- **Problem to work on**: The response is to be the full listing, set down exactly.

- **Data provided**:
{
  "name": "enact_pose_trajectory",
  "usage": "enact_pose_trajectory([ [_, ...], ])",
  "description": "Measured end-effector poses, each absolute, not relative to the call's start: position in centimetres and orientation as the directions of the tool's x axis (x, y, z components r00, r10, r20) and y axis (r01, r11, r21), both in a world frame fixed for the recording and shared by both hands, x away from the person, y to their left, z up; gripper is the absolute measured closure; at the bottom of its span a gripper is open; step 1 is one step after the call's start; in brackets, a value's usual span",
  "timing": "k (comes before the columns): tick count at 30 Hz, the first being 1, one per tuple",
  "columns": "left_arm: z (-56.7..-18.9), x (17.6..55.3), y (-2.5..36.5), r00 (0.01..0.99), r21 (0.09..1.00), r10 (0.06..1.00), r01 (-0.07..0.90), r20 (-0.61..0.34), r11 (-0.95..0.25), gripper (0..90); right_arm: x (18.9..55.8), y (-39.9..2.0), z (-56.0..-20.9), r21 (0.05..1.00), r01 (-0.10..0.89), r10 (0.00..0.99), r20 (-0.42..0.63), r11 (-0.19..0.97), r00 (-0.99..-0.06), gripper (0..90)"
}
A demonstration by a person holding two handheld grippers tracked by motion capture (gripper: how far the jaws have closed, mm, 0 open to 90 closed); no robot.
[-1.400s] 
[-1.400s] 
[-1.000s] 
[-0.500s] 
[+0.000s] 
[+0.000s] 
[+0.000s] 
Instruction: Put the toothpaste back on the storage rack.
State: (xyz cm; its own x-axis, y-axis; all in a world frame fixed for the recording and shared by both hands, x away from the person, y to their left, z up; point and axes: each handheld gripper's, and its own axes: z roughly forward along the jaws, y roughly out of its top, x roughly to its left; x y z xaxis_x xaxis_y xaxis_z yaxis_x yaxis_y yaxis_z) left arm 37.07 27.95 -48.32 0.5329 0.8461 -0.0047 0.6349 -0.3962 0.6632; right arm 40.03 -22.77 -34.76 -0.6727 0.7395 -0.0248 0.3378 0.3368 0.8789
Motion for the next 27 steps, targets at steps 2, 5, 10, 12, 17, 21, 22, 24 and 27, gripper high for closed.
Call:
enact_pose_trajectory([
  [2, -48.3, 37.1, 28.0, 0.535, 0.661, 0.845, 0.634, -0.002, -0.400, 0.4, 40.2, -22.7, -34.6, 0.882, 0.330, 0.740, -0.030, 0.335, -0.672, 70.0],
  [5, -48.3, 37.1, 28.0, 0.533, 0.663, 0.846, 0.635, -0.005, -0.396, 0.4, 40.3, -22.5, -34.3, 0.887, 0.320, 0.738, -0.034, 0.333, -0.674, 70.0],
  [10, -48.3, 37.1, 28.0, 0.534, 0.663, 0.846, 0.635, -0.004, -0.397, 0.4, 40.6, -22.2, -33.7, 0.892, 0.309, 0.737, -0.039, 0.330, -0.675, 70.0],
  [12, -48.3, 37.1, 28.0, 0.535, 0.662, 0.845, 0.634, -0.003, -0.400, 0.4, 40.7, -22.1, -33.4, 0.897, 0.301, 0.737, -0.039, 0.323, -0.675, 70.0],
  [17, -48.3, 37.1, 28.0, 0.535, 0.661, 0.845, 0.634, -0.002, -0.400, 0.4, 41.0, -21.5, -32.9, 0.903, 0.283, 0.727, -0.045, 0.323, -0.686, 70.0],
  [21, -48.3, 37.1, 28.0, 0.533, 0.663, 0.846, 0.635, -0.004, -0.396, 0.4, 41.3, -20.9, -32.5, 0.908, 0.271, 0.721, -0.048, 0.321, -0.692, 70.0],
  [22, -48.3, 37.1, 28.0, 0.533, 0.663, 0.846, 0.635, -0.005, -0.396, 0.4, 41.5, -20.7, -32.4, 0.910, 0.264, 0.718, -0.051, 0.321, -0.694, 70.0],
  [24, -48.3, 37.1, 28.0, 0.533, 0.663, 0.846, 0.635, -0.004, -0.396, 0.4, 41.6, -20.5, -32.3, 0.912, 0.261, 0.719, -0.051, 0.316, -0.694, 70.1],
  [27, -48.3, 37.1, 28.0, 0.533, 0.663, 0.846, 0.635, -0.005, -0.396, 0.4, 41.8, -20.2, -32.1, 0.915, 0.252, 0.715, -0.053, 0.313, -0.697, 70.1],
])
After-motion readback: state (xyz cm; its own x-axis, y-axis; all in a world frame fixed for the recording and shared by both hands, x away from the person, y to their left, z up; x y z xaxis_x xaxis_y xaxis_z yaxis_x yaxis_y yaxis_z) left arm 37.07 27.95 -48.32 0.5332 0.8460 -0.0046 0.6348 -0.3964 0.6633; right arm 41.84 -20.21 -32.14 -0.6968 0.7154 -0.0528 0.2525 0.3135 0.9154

- **Written response**:
{
  "name": "enact_pose_trajectory",
  "usage": "enact_pose_trajectory([ [_, ...], ])",
  "description": "Measured end-effector poses, each absolute, not relative to the call's start: position in centimetres and orientation as the directions of the tool's x axis (x, y, z components r00, r10, r20) and y axis (r01, r11, r21), both in a world frame fixed for the recording and shared by both hands, x away from the person, y to their left, z up; gripper is the absolute measured closure; at the bottom of its span a gripper is open; step 1 is one step after the call's start; in brackets, a value's usual span",
  "timing": "k (comes before the columns): tick count at 30 Hz, the first being 1, one per tuple",
  "columns": "left_arm: z (-56.7..-18.9), x (17.6..55.3), y (-2.5..36.5), r00 (0.01..0.99), r21 (0.09..1.00), r10 (0.06..1.00), r01 (-0.07..0.90), r20 (-0.61..0.34), r11 (-0.95..0.25), gripper (0..90); right_arm: x (18.9..55.8), y (-39.9..2.0), z (-56.0..-20.9), r21 (0.05..1.00), r01 (-0.10..0.89), r10 (0.00..0.99), r20 (-0.42..0.63), r11 (-0.19..0.97), r00 (-0.99..-0.06), gripper (0..90)"
}
A demonstration by a person holding two handheld grippers tracked by motion capture (gripper: how far the jaws have closed, mm, 0 open to 90 closed); no robot.
[-1.400s] 
[-1.400s] 
[-1.000s] 
[-0.500s] 
[+0.000s] 
[+0.000s] 
[+0.000s] 
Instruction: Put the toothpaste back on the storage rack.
State: (xyz cm; its own x-axis, y-axis; all in a world frame fixed for the recording and shared by both hands, x away from the person, y to their left, z up; point and axes: each handheld gripper's, and its own axes: z roughly forward along the jaws, y roughly out of its top, x roughly to its left; x y z xaxis_x xaxis_y xaxis_z yaxis_x yaxis_y yaxis_z) left arm 37.07 27.95 -48.32 0.5329 0.8461 -0.0047 0.6349 -0.3962 0.6632; right arm 40.03 -22.77 -34.76 -0.6727 0.7395 -0.0248 0.3378 0.3368 0.8789
Motion for the next 27 steps, targets at steps 2, 5, 10, 12, 17, 21, 22, 24 and 27, gripper high for closed.
Call:
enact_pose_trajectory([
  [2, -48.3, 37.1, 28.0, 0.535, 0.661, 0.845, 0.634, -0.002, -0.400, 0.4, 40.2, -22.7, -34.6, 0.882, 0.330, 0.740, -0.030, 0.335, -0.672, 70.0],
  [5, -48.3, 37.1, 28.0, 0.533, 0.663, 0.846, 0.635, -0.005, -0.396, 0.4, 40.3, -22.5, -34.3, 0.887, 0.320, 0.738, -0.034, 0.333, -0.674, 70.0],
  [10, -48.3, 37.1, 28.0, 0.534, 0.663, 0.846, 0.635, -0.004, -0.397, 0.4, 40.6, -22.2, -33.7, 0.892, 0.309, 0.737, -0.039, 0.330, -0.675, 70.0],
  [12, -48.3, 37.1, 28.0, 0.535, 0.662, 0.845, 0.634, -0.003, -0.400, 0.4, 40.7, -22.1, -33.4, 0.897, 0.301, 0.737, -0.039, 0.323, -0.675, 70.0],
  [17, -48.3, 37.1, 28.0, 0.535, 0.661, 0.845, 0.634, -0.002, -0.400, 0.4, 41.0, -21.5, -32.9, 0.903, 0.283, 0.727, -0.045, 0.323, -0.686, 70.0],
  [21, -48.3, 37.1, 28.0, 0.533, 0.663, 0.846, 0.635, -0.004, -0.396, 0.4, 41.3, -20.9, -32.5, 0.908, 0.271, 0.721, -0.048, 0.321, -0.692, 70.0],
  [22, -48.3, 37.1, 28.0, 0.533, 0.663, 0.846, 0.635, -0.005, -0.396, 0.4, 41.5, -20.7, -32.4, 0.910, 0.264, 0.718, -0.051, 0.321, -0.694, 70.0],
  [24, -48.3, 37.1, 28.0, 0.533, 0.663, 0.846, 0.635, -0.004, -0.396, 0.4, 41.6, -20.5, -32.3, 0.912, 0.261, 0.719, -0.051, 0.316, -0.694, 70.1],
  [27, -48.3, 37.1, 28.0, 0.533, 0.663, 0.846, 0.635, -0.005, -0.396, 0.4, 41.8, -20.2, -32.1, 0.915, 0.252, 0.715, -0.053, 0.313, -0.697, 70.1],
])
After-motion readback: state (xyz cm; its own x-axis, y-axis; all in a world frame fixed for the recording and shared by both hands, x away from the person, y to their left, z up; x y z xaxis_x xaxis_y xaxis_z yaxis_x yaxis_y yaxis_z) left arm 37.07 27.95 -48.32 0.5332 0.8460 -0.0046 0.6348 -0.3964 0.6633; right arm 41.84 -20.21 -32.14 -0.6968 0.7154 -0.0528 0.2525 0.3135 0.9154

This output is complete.